# [Work request]
Below are records; work out how many of their lines hold the string "body" and give that number alone.

Data extracted from a collection:
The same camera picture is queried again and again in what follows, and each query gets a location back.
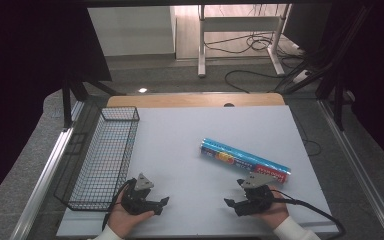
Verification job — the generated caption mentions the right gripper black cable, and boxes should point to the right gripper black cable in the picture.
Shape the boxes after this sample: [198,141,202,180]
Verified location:
[271,189,347,240]

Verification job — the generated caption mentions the white table mat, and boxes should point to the white table mat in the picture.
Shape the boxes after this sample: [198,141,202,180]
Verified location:
[55,104,340,238]

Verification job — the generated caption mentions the black floor cable bundle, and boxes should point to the black floor cable bundle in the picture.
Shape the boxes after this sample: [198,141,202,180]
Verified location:
[203,31,306,61]

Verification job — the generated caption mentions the blue and red foil roll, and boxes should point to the blue and red foil roll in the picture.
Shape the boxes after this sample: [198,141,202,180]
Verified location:
[199,137,292,185]

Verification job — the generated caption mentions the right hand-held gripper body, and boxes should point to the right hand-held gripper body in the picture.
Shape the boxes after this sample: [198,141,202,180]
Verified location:
[233,171,276,218]

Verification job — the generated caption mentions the person's left hand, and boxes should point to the person's left hand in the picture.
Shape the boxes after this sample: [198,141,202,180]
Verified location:
[107,199,155,239]

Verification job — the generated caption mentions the person's right hand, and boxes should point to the person's right hand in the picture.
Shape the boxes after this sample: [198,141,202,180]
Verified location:
[252,189,290,231]

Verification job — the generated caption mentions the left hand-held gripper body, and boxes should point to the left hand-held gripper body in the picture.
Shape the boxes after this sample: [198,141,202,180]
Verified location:
[121,172,164,216]

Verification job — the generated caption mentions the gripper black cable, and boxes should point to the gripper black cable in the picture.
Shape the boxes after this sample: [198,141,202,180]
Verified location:
[271,189,347,240]
[101,177,138,232]

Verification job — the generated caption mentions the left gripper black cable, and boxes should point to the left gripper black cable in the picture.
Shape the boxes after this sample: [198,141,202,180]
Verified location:
[101,177,138,232]

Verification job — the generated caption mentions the white power strip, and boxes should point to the white power strip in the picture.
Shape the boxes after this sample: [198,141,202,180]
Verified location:
[292,69,312,85]

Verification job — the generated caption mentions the white desk frame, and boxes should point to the white desk frame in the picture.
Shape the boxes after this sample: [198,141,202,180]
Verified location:
[197,3,302,80]

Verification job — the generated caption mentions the black wire basket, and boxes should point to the black wire basket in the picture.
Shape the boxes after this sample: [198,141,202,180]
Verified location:
[53,106,141,212]

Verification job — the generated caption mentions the aluminium rail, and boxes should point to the aluminium rail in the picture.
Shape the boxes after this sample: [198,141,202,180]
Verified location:
[9,99,86,240]
[317,99,384,240]

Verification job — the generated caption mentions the black metal stand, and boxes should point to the black metal stand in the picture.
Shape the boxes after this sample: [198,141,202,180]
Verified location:
[61,68,126,129]

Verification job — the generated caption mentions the black curtain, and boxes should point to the black curtain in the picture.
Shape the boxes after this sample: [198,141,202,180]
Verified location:
[0,0,113,214]
[281,0,384,174]

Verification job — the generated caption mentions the white cabinet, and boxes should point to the white cabinet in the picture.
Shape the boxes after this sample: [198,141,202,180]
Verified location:
[87,5,177,57]

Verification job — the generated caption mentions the thin black looped cable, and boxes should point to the thin black looped cable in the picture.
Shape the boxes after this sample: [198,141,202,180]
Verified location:
[289,109,323,157]

# [Solution for this exercise]
2